**Requirement**.
Among the entries that follow, the required portion opens with the line containing "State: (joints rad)" and closes with the line containing "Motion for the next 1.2". Give that portion again exactly, and nothing else.

START Extracted data

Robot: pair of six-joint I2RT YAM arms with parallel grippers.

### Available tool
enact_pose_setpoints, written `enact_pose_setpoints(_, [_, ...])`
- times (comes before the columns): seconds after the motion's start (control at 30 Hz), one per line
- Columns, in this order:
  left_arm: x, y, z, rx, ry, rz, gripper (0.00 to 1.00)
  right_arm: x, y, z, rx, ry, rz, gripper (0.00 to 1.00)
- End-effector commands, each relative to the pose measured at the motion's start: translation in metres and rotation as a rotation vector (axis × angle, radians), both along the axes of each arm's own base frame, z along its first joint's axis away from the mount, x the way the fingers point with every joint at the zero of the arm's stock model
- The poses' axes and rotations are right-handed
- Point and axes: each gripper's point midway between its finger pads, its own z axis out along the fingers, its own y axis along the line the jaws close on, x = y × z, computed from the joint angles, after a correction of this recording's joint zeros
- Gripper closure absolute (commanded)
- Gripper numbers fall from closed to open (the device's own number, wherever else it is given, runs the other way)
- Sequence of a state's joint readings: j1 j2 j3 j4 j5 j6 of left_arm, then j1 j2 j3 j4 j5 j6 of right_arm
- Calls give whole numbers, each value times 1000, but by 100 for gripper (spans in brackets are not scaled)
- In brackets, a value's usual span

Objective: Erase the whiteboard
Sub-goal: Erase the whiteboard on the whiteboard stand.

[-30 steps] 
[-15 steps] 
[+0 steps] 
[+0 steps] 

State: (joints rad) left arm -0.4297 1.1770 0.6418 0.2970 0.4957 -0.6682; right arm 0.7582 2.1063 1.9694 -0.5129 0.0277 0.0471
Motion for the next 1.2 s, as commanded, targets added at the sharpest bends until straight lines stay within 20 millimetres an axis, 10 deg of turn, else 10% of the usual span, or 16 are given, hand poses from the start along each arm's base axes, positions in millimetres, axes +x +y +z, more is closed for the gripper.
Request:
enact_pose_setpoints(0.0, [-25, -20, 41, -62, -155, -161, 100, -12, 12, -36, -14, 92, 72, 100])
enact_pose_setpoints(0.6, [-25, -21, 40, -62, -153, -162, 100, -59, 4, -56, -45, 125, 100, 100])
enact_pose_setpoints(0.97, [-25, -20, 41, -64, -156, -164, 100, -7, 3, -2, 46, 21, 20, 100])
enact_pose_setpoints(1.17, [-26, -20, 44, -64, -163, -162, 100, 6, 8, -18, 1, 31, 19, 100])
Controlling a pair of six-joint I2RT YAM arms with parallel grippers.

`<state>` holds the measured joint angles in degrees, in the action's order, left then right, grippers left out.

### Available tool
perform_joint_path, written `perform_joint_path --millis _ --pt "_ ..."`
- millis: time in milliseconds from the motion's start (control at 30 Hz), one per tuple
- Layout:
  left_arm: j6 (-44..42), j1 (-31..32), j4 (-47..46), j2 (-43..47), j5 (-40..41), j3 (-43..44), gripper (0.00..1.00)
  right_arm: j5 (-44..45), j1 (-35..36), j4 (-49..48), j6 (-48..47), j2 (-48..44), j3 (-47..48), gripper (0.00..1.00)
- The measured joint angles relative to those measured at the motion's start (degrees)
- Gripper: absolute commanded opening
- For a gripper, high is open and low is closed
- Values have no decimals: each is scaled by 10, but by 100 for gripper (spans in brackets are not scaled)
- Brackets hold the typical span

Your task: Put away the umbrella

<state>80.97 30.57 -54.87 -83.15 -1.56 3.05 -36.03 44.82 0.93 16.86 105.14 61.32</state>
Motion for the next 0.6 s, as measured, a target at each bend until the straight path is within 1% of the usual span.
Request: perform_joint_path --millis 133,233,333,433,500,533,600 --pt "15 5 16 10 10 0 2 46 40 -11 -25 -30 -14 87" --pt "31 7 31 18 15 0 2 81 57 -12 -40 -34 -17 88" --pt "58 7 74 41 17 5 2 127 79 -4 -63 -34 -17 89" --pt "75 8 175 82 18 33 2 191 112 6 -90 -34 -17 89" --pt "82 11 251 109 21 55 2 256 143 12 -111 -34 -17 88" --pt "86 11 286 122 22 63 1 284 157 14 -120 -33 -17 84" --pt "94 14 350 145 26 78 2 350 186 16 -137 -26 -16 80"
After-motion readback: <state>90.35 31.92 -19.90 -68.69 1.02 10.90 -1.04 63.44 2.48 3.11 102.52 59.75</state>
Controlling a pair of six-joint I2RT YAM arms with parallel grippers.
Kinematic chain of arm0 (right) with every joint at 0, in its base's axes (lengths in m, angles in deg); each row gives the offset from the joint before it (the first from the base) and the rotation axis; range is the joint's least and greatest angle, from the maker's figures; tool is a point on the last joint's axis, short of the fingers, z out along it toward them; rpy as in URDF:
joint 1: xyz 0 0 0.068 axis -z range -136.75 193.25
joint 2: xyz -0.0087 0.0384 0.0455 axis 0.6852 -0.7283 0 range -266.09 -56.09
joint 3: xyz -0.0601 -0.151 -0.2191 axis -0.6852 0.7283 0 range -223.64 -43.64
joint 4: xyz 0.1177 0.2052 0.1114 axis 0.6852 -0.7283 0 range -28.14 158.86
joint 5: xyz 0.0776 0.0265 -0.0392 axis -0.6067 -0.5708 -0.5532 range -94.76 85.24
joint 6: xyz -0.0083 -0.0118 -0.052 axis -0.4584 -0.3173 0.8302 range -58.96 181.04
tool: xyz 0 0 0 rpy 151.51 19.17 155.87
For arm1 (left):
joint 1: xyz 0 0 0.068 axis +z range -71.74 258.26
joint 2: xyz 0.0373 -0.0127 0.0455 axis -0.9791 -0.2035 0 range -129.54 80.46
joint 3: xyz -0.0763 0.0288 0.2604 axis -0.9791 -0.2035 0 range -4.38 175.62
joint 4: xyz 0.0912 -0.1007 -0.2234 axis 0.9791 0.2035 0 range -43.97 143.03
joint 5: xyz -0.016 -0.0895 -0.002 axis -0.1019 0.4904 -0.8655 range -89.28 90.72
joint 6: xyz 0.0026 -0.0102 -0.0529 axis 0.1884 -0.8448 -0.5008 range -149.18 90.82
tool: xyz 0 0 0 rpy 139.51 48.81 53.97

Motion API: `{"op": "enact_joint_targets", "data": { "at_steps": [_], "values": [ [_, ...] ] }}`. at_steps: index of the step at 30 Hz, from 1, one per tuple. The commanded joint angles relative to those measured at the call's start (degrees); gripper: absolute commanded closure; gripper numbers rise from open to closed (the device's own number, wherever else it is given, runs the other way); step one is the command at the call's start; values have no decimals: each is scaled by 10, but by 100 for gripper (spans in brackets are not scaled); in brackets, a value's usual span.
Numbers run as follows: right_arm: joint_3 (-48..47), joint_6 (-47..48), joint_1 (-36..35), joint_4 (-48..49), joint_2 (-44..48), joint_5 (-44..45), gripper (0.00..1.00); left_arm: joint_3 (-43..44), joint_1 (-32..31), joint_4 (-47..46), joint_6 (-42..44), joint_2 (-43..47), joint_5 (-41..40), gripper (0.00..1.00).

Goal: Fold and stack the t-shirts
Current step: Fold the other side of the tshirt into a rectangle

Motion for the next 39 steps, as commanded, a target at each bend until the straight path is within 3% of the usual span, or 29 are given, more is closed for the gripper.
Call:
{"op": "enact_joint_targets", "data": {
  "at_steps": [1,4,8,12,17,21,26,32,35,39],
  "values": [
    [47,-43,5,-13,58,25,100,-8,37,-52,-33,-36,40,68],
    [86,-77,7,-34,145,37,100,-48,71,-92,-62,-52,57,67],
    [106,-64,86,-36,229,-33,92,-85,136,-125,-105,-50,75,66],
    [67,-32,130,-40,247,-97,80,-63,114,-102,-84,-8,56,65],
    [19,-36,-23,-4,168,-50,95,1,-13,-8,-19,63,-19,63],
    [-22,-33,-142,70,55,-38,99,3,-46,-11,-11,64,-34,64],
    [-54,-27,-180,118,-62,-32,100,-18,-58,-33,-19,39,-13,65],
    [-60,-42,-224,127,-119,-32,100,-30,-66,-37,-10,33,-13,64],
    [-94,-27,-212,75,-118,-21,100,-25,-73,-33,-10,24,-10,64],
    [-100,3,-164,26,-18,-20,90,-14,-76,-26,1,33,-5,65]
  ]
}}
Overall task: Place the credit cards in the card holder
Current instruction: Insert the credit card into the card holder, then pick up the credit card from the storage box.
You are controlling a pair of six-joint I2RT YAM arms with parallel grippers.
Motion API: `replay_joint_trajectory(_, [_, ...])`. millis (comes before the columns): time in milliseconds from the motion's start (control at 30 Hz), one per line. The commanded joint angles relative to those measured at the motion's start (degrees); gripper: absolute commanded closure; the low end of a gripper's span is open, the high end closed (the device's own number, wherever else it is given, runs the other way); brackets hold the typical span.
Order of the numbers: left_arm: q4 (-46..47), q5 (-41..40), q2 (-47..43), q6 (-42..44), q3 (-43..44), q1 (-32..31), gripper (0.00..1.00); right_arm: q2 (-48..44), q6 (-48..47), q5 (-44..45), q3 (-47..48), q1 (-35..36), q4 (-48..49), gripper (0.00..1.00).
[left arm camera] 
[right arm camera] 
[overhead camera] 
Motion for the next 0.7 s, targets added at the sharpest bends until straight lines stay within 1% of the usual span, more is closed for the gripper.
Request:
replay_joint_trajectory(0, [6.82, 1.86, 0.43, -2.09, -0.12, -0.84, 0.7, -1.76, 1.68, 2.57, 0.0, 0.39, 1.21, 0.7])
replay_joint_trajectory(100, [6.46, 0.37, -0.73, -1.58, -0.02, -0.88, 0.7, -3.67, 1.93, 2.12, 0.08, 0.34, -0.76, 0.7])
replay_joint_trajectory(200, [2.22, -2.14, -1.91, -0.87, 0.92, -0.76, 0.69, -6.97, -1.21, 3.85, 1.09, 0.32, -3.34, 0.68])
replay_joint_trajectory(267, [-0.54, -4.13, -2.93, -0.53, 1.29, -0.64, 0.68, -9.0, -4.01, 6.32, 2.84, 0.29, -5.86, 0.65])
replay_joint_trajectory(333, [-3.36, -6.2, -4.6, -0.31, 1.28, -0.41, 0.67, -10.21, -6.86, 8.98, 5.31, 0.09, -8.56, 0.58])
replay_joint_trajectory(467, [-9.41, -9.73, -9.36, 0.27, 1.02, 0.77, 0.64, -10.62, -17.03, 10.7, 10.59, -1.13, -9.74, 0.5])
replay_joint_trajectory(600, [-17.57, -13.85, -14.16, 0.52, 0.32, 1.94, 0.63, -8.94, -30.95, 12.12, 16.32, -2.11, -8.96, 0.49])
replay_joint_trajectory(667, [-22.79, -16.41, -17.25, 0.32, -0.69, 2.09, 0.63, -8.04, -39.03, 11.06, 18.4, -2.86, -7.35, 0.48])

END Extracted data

**Response box**.
State: (joints rad) left arm -0.4297 1.1770 0.6418 0.2970 0.4957 -0.6682; right arm 0.7582 2.1063 1.9694 -0.5129 0.0277 0.0471
Motion for the next 1.2 s, as commanded, targets added at the sharpest bends until straight lines stay within 20 millimetres an axis, 10 deg of turn, else 10% of the usual span, or 16 are given, hand poses from the start along each arm's base axes, positions in millimetres, axes +x +y +z, more is closed for the gripper.

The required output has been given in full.